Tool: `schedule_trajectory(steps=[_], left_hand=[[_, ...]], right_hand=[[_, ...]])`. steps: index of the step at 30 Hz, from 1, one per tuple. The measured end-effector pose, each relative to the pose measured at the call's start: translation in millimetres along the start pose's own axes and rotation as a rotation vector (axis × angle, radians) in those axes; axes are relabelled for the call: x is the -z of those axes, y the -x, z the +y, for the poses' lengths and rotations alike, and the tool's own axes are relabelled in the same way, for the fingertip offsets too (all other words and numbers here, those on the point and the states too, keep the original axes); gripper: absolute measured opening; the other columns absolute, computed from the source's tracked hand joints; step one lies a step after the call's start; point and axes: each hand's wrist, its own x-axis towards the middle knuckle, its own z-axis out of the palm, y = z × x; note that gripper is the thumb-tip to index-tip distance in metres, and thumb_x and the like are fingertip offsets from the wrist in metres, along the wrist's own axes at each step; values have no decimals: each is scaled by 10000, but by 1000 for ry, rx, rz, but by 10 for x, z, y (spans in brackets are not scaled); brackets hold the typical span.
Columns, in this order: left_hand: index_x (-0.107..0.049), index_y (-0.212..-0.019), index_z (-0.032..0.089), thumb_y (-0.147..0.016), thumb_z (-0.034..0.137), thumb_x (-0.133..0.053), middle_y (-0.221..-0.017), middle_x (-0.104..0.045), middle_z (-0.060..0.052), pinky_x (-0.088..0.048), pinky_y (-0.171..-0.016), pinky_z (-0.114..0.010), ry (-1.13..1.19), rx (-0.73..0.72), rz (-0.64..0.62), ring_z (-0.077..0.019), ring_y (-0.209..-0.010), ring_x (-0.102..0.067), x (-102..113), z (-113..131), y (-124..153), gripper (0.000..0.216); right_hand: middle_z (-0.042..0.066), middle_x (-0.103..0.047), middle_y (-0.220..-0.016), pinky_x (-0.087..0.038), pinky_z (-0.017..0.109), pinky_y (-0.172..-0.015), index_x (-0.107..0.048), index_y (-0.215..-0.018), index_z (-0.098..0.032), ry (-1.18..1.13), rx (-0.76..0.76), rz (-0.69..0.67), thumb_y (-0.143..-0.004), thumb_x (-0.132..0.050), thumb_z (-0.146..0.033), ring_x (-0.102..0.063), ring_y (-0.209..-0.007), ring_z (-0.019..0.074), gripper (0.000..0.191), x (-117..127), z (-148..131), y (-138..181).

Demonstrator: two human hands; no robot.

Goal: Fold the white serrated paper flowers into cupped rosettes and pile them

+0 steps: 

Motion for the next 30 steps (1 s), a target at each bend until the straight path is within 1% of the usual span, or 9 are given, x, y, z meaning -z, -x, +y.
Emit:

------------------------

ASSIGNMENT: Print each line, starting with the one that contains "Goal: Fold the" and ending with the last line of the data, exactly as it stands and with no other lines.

TASK SOLUTION:
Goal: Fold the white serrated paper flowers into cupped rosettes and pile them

+0 steps: 

Motion for the next 30 steps (1 s), a target at each bend until the straight path is within 1% of the usual span, or 9 are given, x, y, z meaning -z, -x, +y.
Emit:

This output is complete.